• Records for the exercise:
☆ ☆ ☆ ☆ ☆ ☆ ☆

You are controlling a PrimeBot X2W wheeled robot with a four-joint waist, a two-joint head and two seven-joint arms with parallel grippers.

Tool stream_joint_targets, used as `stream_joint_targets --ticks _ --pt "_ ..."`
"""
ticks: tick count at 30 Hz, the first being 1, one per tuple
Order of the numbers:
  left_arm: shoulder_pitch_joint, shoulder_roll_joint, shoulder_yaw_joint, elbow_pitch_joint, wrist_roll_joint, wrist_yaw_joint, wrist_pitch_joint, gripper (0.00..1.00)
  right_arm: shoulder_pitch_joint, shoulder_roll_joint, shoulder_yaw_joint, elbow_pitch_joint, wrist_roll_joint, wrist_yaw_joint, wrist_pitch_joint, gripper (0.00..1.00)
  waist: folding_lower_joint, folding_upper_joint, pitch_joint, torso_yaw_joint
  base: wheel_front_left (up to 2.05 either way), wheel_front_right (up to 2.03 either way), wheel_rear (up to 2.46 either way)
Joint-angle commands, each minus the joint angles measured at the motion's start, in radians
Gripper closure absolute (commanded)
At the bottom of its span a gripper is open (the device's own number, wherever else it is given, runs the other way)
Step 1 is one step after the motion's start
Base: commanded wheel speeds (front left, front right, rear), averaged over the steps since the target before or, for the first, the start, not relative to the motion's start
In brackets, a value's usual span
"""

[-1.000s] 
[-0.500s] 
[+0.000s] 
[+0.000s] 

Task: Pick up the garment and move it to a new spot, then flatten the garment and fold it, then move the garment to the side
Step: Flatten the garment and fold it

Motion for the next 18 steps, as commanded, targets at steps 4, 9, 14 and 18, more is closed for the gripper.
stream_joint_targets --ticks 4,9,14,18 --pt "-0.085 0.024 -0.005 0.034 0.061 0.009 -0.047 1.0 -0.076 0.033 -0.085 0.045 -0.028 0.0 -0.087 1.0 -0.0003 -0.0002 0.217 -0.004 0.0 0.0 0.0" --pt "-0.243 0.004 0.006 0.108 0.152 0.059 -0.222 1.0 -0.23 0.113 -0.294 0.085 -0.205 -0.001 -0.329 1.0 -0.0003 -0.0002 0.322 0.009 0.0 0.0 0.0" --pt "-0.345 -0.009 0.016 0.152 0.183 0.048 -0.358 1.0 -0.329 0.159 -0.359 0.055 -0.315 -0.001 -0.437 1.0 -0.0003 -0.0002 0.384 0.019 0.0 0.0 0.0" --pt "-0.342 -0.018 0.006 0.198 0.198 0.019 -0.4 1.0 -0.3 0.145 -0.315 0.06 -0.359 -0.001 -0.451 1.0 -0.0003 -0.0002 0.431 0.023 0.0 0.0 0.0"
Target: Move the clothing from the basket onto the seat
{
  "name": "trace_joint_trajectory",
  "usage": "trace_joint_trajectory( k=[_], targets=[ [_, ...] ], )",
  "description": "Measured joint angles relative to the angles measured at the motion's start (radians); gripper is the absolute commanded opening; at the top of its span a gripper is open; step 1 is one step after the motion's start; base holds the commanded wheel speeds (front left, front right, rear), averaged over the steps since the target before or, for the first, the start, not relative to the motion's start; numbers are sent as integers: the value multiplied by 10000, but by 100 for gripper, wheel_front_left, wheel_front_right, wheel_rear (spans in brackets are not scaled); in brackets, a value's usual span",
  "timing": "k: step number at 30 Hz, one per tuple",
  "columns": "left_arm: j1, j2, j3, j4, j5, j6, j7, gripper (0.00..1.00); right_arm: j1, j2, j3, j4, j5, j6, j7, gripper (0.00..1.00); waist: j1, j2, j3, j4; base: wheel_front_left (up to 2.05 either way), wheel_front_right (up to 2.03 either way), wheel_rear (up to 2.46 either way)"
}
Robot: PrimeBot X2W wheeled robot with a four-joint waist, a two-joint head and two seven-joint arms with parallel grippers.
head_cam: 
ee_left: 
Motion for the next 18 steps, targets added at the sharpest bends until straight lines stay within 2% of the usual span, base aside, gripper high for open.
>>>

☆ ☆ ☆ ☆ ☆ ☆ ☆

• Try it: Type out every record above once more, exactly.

• Result of the exercise:
You are controlling a PrimeBot X2W wheeled robot with a four-joint waist, a two-joint head and two seven-joint arms with parallel grippers.

Tool stream_joint_targets, used as `stream_joint_targets --ticks _ --pt "_ ..."`
"""
ticks: tick count at 30 Hz, the first being 1, one per tuple
Order of the numbers:
  left_arm: shoulder_pitch_joint, shoulder_roll_joint, shoulder_yaw_joint, elbow_pitch_joint, wrist_roll_joint, wrist_yaw_joint, wrist_pitch_joint, gripper (0.00..1.00)
  right_arm: shoulder_pitch_joint, shoulder_roll_joint, shoulder_yaw_joint, elbow_pitch_joint, wrist_roll_joint, wrist_yaw_joint, wrist_pitch_joint, gripper (0.00..1.00)
  waist: folding_lower_joint, folding_upper_joint, pitch_joint, torso_yaw_joint
  base: wheel_front_left (up to 2.05 either way), wheel_front_right (up to 2.03 either way), wheel_rear (up to 2.46 either way)
Joint-angle commands, each minus the joint angles measured at the motion's start, in radians
Gripper closure absolute (commanded)
At the bottom of its span a gripper is open (the device's own number, wherever else it is given, runs the other way)
Step 1 is one step after the motion's start
Base: commanded wheel speeds (front left, front right, rear), averaged over the steps since the target before or, for the first, the start, not relative to the motion's start
In brackets, a value's usual span
"""

[-1.000s] 
[-0.500s] 
[+0.000s] 
[+0.000s] 

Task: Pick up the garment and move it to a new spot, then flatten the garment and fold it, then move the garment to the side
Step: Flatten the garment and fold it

Motion for the next 18 steps, as commanded, targets at steps 4, 9, 14 and 18, more is closed for the gripper.
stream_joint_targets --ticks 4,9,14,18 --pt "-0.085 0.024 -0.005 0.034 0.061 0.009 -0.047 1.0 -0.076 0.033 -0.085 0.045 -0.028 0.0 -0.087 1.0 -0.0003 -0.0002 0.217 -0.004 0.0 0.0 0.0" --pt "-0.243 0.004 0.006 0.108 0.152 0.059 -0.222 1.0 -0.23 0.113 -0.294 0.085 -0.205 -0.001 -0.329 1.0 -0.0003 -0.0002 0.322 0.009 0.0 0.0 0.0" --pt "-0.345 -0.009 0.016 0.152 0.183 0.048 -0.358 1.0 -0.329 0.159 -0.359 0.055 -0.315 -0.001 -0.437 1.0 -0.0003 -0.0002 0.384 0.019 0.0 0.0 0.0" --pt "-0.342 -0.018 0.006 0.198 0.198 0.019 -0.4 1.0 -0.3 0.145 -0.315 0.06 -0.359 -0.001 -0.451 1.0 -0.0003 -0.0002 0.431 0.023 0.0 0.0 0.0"
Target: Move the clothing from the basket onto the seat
{
  "name": "trace_joint_trajectory",
  "usage": "trace_joint_trajectory( k=[_], targets=[ [_, ...] ], )",
  "description": "Measured joint angles relative to the angles measured at the motion's start (radians); gripper is the absolute commanded opening; at the top of its span a gripper is open; step 1 is one step after the motion's start; base holds the commanded wheel speeds (front left, front right, rear), averaged over the steps since the target before or, for the first, the start, not relative to the motion's start; numbers are sent as integers: the value multiplied by 10000, but by 100 for gripper, wheel_front_left, wheel_front_right, wheel_rear (spans in brackets are not scaled); in brackets, a value's usual span",
  "timing": "k: step number at 30 Hz, one per tuple",
  "columns": "left_arm: j1, j2, j3, j4, j5, j6, j7, gripper (0.00..1.00); right_arm: j1, j2, j3, j4, j5, j6, j7, gripper (0.00..1.00); waist: j1, j2, j3, j4; base: wheel_front_left (up to 2.05 either way), wheel_front_right (up to 2.03 either way), wheel_rear (up to 2.46 either way)"
}
Robot: PrimeBot X2W wheeled robot with a four-joint waist, a two-joint head and two seven-joint arms with parallel grippers.
head_cam: 
ee_left: 
Motion for the next 18 steps, targets added at the sharpest bends until straight lines stay within 2% of the usual span, base aside, gripper high for open.
>>>

The exercise requires nothing more.